A metà ottobre i nazifascisti rioccuparono la Venezia Giulia, l'Istria e la Dalmazia. Finito un massacro, ne cominciava un altro con i tedeschi scatenati nelle rappresaglie. Ripreso il controllo delle miniere si contarono morti. Così si avviarono le ricerche nelle zone delle foibe dove si dicevano fossero finiti gli scomparsi. Tracce di sangue e testimonianze portarono in cima alla foiba dei Colombi. I militari tedeschi, con le autorità locali, consentirono ai tecnici specializzati della Carboarsa di calarsi sul fondo con scale di corda. «Mio suocero e mio marito scesero sino a 150 metri e videro qualcosa di terrificante. C'erano ammassati tanti corpi, cadaveri nudi e legati l'un l'altro». Vines fu la prima foiba in assoluto ad essere ispezionata. Portarono fuori 84 salme, quattro erano donne. I prigionieri erano stati in gran parte torturati, poi legati col fil di ferro e gettati nella cavità. I primi della fila abbattuti a colpi di mitra si trascinarono appresso, ancora vivi, tutti gli altri. Per finire l'opera i partigiani lanciarono bombe a mano. Unico superstite Giovanni Radeticchio che raccontò la sua tragedia. Due i sardi riconosciuti: Emanuele Piras e Pietro Mura, dipendenti della Carboarsa.
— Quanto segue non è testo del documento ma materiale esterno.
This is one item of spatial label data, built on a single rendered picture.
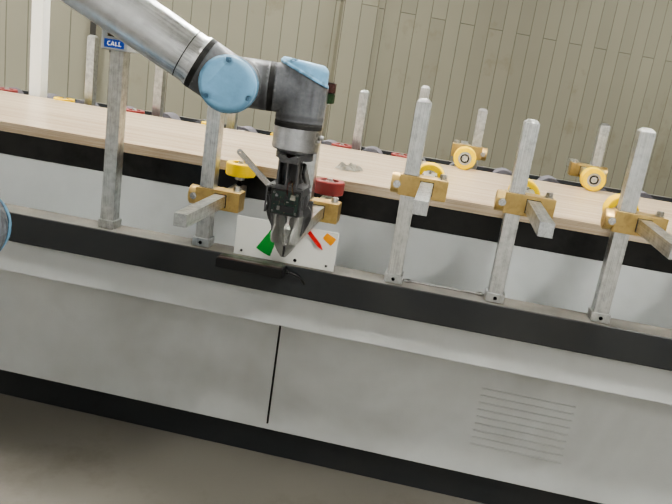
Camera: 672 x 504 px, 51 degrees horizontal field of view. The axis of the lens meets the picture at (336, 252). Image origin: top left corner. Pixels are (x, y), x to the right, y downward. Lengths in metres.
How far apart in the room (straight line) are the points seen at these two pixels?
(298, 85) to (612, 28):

«La signora Lina - conclude Mauro Pistis - e i Fierli, non sentendosi più sicuri, alla fine di ottobre lasciarono l'Istria con un permesso speciale. Raggiunsero prima Trieste e poi Firenze dove rimasero bloccati dalle vicende della guerra. Solo nel febbraio del 1945 riuscirono ad imbarcarsi e ad arrivare in Sardegna». In quel maggio, appena finita la guerra, in Istria ritornarono i titini. E le foibe si riempirono di migliaia di italiani.